• DATA

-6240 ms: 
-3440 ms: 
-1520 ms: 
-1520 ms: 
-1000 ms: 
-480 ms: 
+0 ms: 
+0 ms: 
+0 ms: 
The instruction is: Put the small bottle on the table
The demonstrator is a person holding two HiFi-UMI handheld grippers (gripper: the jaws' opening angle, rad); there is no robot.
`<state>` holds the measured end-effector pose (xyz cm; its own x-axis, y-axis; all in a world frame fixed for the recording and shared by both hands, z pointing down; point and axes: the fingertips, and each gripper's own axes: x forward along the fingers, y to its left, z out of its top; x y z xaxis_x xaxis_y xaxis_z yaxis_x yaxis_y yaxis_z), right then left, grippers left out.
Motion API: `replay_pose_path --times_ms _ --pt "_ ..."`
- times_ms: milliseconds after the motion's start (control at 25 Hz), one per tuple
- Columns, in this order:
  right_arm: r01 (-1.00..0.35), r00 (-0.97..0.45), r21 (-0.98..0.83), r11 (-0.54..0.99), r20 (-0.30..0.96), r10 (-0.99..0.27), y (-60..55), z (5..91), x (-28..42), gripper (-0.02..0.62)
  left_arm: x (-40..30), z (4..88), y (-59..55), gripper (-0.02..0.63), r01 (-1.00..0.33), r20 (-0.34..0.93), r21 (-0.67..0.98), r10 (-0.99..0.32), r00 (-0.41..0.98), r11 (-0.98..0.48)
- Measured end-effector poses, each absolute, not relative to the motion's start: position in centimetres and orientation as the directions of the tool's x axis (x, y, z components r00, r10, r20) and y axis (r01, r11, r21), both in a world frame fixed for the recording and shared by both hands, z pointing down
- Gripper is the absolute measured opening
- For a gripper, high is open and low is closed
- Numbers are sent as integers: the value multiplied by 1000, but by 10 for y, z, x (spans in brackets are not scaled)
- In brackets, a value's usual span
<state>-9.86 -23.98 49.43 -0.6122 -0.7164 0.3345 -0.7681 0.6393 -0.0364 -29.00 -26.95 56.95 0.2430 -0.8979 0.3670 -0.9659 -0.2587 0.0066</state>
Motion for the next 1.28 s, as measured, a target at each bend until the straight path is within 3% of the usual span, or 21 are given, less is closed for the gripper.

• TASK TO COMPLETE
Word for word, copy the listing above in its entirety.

• ANSWER SPACE
-6240 ms: 
-3440 ms: 
-1520 ms: 
-1520 ms: 
-1000 ms: 
-480 ms: 
+0 ms: 
+0 ms: 
+0 ms: 
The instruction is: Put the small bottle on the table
The demonstrator is a person holding two HiFi-UMI handheld grippers (gripper: the jaws' opening angle, rad); there is no robot.
`<state>` holds the measured end-effector pose (xyz cm; its own x-axis, y-axis; all in a world frame fixed for the recording and shared by both hands, z pointing down; point and axes: the fingertips, and each gripper's own axes: x forward along the fingers, y to its left, z out of its top; x y z xaxis_x xaxis_y xaxis_z yaxis_x yaxis_y yaxis_z), right then left, grippers left out.
Motion API: `replay_pose_path --times_ms _ --pt "_ ..."`
- times_ms: milliseconds after the motion's start (control at 25 Hz), one per tuple
- Columns, in this order:
  right_arm: r01 (-1.00..0.35), r00 (-0.97..0.45), r21 (-0.98..0.83), r11 (-0.54..0.99), r20 (-0.30..0.96), r10 (-0.99..0.27), y (-60..55), z (5..91), x (-28..42), gripper (-0.02..0.62)
  left_arm: x (-40..30), z (4..88), y (-59..55), gripper (-0.02..0.63), r01 (-1.00..0.33), r20 (-0.34..0.93), r21 (-0.67..0.98), r10 (-0.99..0.32), r00 (-0.41..0.98), r11 (-0.98..0.48)
- Measured end-effector poses, each absolute, not relative to the motion's start: position in centimetres and orientation as the directions of the tool's x axis (x, y, z components r00, r10, r20) and y axis (r01, r11, r21), both in a world frame fixed for the recording and shared by both hands, z pointing down
- Gripper is the absolute measured opening
- For a gripper, high is open and low is closed
- Numbers are sent as integers: the value multiplied by 1000, but by 10 for y, z, x (spans in brackets are not scaled)
- In brackets, a value's usual span
<state>-9.86 -23.98 49.43 -0.6122 -0.7164 0.3345 -0.7681 0.6393 -0.0364 -29.00 -26.95 56.95 0.2430 -0.8979 0.3670 -0.9659 -0.2587 0.0066</state>
Motion for the next 1.28 s, as measured, a target at each bend until the straight path is within 3% of the usual span, or 21 are given, less is closed for the gripper.

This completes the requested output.